■ **PROBLEM DESCRIPTION**
For every line in the records that has the word "rack", make a copy.

::::::::

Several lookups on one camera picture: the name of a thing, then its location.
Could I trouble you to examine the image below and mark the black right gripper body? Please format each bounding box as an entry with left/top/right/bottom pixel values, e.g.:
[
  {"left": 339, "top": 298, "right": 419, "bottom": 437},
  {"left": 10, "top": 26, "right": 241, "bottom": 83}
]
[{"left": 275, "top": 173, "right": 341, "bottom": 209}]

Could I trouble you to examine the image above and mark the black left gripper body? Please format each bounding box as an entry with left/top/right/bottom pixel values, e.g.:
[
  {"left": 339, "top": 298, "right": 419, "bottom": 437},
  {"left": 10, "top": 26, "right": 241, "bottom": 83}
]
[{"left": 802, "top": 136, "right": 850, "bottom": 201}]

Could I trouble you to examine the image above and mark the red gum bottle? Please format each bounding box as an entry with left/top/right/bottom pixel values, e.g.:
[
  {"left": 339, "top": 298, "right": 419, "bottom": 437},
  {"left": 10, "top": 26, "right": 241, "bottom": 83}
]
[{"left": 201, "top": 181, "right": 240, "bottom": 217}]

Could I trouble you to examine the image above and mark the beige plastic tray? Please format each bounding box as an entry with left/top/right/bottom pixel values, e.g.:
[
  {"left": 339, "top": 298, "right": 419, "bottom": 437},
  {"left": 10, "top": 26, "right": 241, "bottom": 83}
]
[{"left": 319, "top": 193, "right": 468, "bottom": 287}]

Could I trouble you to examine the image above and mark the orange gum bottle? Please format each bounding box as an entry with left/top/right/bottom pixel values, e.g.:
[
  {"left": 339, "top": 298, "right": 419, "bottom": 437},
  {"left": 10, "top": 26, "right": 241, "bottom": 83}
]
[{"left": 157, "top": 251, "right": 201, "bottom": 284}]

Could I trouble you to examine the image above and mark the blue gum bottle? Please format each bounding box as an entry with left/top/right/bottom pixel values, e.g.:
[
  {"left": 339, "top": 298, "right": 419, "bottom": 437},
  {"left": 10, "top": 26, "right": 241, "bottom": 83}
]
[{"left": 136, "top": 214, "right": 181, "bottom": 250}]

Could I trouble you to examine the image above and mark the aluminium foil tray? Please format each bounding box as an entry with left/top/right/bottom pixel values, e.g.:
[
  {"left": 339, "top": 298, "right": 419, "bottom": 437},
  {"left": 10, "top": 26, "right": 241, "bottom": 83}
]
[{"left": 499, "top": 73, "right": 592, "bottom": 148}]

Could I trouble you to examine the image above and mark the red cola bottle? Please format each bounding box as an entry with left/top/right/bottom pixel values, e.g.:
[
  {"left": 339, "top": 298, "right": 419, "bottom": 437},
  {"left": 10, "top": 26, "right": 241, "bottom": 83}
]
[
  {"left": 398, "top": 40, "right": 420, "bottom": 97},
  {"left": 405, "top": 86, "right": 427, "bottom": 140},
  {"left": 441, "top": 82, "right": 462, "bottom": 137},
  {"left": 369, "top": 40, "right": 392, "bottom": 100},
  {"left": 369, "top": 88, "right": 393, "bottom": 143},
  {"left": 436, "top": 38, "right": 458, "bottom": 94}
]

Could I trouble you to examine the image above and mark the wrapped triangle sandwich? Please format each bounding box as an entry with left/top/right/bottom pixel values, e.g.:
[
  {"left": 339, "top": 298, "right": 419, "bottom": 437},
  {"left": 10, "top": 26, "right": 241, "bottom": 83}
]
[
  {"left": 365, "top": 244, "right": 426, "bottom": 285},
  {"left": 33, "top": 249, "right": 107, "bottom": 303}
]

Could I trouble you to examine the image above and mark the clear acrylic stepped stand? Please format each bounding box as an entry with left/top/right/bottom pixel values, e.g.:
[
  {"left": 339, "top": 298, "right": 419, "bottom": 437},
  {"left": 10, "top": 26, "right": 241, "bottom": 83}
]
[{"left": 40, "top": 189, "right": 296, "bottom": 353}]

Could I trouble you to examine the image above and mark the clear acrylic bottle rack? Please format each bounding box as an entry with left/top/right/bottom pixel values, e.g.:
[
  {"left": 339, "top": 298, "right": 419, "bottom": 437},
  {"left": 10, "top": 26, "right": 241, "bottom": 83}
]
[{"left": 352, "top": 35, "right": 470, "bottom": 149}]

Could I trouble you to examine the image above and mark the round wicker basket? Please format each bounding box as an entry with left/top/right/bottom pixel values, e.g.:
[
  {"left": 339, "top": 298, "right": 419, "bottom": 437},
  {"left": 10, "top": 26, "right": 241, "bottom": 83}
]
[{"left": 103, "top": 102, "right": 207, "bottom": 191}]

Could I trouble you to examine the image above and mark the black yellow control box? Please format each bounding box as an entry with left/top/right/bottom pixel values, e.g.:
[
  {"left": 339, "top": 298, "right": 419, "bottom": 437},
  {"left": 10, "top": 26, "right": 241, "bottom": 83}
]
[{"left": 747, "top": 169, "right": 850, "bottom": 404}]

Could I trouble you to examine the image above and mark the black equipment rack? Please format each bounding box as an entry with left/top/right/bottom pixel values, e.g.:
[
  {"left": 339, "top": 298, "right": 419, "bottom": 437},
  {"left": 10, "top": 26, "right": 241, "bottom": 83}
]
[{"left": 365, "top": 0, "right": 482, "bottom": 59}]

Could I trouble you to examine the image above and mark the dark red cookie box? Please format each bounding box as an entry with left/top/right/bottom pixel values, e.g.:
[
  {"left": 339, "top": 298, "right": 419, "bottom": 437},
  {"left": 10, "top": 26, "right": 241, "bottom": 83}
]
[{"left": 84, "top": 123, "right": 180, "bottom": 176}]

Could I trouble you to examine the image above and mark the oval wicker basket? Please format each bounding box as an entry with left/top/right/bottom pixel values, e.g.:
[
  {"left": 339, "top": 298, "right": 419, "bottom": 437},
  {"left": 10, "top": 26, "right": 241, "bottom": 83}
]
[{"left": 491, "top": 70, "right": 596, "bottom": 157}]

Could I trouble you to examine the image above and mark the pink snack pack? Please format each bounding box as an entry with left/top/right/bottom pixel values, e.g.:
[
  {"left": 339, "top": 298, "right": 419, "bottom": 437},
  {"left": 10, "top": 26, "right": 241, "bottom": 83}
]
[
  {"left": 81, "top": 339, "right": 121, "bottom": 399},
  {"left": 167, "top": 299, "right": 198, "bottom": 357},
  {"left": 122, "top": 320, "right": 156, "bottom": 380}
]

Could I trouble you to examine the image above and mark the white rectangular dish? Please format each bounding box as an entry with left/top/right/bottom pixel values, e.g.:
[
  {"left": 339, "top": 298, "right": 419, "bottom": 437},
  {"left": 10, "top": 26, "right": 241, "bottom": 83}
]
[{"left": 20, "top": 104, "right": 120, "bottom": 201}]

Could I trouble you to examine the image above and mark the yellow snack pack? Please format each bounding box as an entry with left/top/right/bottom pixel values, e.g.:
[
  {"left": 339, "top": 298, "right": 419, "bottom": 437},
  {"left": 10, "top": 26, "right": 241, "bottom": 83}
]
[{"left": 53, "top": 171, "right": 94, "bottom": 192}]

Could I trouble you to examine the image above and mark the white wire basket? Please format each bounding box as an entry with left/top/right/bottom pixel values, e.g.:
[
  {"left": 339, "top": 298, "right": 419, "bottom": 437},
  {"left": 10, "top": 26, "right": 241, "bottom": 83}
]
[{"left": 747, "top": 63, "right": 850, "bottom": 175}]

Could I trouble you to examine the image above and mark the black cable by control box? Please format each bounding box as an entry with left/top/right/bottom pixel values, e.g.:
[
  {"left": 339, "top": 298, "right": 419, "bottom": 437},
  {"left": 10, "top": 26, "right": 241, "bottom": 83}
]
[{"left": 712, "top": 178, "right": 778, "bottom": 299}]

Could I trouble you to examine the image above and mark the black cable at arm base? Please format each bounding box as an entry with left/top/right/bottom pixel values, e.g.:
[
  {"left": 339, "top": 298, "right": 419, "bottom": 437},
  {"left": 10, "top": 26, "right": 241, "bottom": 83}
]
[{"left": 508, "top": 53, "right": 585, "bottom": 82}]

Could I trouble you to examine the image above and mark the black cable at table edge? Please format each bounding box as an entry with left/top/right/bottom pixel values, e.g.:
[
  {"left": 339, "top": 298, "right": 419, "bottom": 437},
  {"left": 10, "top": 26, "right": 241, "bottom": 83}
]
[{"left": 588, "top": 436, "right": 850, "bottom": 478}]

::::::::

■ **RESULT**
Could I trouble you to examine the image above and mark the clear acrylic bottle rack? Please format each bounding box as an entry with left/top/right/bottom pixel values, e.g.:
Could I trouble you to examine the image above and mark the black equipment rack? Please format each bounding box as an entry with left/top/right/bottom pixel values, e.g.:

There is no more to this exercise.